Hello, all!
I’m in beautiful, cloudy, foggy (and thus perfect) San Francisco, CA now, having just finished my second week at Six Apart. Life is, therefore, awesome. :-)
I stopped home for two weeks for various reasons first, and got to have a good time with Nick and Ryan, both friends from high school in Billings. Always good to see friends– and if the local brewery has a “kill the keg” night, so much the better!
My parents also had dinner at our house for the priests in our diocese, which, with thirteen or so priests, was a fun time. (You wouldn’t necessarily know, thinking of a bunch of Catholic priests with the Bishop, that they would be a good time– but it was.)
Anyway, after all that, it was at long last time to start my internship with 6A, which has, thus far, been a bloody blast.
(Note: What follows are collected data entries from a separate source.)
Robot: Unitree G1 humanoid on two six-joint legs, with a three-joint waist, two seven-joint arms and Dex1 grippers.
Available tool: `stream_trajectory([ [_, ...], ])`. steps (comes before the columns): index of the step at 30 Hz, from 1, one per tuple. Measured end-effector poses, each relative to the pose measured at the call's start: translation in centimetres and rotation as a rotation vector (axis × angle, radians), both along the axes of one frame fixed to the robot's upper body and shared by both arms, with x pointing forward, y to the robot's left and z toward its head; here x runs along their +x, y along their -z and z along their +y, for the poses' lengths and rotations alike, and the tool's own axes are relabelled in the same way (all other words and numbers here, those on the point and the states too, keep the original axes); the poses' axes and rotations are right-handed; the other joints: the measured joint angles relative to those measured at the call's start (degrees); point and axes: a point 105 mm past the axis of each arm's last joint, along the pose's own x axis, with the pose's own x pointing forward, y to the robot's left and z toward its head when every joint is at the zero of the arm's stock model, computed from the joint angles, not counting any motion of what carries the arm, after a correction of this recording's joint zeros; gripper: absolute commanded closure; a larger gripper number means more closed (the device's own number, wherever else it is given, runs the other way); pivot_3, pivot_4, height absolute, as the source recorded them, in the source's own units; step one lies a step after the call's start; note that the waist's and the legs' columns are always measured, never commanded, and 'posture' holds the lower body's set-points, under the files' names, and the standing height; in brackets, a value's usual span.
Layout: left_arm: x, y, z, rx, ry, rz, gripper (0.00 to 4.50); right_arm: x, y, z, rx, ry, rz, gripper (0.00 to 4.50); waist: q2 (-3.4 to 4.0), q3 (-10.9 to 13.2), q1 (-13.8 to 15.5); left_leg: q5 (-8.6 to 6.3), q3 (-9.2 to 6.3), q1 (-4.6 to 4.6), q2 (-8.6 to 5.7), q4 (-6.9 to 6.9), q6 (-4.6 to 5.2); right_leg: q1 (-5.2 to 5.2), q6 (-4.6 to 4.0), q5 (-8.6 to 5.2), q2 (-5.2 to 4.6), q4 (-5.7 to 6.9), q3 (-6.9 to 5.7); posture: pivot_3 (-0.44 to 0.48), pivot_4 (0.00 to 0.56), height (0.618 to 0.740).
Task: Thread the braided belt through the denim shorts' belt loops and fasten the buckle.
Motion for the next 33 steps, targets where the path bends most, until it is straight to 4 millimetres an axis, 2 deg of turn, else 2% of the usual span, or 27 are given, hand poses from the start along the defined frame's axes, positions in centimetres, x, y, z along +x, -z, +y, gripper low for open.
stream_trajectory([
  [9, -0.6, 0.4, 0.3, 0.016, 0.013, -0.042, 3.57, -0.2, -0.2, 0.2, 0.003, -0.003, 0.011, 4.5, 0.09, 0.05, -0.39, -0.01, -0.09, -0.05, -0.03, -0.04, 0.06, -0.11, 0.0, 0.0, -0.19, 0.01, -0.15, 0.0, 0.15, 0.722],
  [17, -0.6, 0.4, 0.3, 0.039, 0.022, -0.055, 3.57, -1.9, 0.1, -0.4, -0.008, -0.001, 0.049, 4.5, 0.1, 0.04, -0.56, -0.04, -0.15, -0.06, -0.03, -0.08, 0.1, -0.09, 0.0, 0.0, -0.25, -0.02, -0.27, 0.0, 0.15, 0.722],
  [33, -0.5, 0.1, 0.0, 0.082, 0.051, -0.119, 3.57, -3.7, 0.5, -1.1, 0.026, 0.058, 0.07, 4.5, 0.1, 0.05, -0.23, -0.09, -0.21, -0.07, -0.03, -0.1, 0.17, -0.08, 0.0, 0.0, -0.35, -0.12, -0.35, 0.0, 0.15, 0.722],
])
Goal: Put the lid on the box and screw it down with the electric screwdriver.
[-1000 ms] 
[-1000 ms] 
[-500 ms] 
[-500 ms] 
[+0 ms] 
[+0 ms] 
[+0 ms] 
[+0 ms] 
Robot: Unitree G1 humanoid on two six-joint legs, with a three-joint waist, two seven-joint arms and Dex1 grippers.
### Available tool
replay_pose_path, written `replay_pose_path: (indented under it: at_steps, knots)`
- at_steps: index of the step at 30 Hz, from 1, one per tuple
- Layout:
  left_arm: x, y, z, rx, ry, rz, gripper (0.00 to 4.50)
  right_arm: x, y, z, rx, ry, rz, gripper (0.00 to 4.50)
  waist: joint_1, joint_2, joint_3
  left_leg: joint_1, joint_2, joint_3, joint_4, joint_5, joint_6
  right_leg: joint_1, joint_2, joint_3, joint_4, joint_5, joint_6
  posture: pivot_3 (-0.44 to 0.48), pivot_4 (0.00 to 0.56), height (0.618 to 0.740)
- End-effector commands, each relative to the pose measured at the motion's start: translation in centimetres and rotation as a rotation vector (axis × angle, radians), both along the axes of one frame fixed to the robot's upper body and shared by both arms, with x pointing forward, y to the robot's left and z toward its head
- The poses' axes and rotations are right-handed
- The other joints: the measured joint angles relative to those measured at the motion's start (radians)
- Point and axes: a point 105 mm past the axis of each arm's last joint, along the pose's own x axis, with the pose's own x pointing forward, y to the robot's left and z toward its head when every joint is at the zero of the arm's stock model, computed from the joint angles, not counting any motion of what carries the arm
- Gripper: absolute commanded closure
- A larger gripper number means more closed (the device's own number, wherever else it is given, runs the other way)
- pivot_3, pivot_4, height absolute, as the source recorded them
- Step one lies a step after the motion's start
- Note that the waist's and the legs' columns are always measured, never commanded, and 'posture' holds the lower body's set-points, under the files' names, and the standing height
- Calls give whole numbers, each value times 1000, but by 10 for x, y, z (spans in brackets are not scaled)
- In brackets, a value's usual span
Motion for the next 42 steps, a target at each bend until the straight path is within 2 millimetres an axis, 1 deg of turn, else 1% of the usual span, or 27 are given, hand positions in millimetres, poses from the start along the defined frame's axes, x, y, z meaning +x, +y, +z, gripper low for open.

I’m working on David’s team, and working primarily with Simon on a project to do neat stuff. I’d probably best not go into the neat stuff at the moment, though I’ll talk with David and see what’s currently public. Certainly, when it’s released I’ll talk about it here. And I have an awesome workspace too!
Anyway, one of the interesting things about this new internship is that I’m working almost exclusively in Perl. Now, those who pay attention to nasty little things like my resume might notice that I don’t, strictly speaking, list Perl on there. Those of you who know me might also know that I don’t, strictly speaking, know Perl, and have traditionally avoided it in favor of Ruby. Well, all of these things are essentially true (I spent a year on Perl in high school, but that was until this spring the last time I’d used it; Information Retrieval was in Perl, but required very little of it to get by), but I’ve been working quite readily in it for the last two weeks, and I have to say, I really enjoy it. Even if Perl is somewhat incantation-prone (I had to explain to my mother what that was, which was amusing), CPAN makes actually using it in practice completely fantastic.
Besides merely CPAN being fantastic, there’s also the advantage that 6A’s people wrote a really large part of it. The guy who wrote XML::Atom::Stream sits immediately to my right, Simon’s written a fantastic number of modules (although I note he wrote a magic 8-ball for no reason that I can fathom), and in general, I’m told that over 2% of CPAN as a whole is donated by Six Apart. Which is staggering. So whenever I need help with something, I can ask nearly anyone, and they’re incredibly nice, as well as knowledgeable. And Simon, in particular (as he gets the brunt of them) is especially patient with my stupid looks.
So 6A is wonderful, I’m doing fun work, I’m living staggeringly close to work (and in the heart of the city; I live in SoMa, so I’m half a mile from work, and close enough to nearly anything to get there if I really want), and I’m just generally having a blast. And now, dear readers, I’m off to Pinole, CA for the evening, to have dinner with a friend of my parents.